**WHAT TO DO**
Find every line below where the word "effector" occurs. Then say how many there are, giving only the number.

**GIVEN INFORMATION**

++++++++++++++++++++

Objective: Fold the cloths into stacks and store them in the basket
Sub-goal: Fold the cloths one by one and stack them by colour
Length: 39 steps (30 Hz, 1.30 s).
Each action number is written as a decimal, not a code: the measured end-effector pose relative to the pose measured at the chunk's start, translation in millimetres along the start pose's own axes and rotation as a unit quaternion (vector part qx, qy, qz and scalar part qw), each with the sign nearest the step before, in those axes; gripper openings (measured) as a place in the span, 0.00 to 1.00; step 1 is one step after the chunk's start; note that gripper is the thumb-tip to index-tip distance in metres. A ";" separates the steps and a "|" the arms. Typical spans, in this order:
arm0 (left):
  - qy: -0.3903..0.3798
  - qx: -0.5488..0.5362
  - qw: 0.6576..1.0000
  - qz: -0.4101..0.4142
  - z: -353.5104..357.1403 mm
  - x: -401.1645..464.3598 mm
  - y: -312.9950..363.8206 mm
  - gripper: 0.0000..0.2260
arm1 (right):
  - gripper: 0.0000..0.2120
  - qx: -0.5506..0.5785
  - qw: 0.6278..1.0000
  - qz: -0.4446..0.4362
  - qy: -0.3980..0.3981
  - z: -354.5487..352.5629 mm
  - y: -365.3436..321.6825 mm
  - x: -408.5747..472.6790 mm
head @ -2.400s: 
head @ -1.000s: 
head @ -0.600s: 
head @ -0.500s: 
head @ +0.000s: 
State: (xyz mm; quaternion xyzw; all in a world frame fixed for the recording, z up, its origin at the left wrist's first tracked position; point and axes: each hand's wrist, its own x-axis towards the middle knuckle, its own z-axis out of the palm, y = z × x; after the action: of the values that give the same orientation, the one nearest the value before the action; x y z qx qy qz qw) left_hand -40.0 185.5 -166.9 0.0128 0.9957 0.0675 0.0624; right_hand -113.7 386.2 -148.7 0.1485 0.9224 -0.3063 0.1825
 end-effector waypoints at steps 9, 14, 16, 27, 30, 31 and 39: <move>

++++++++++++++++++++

**WORKED SOLUTION**
2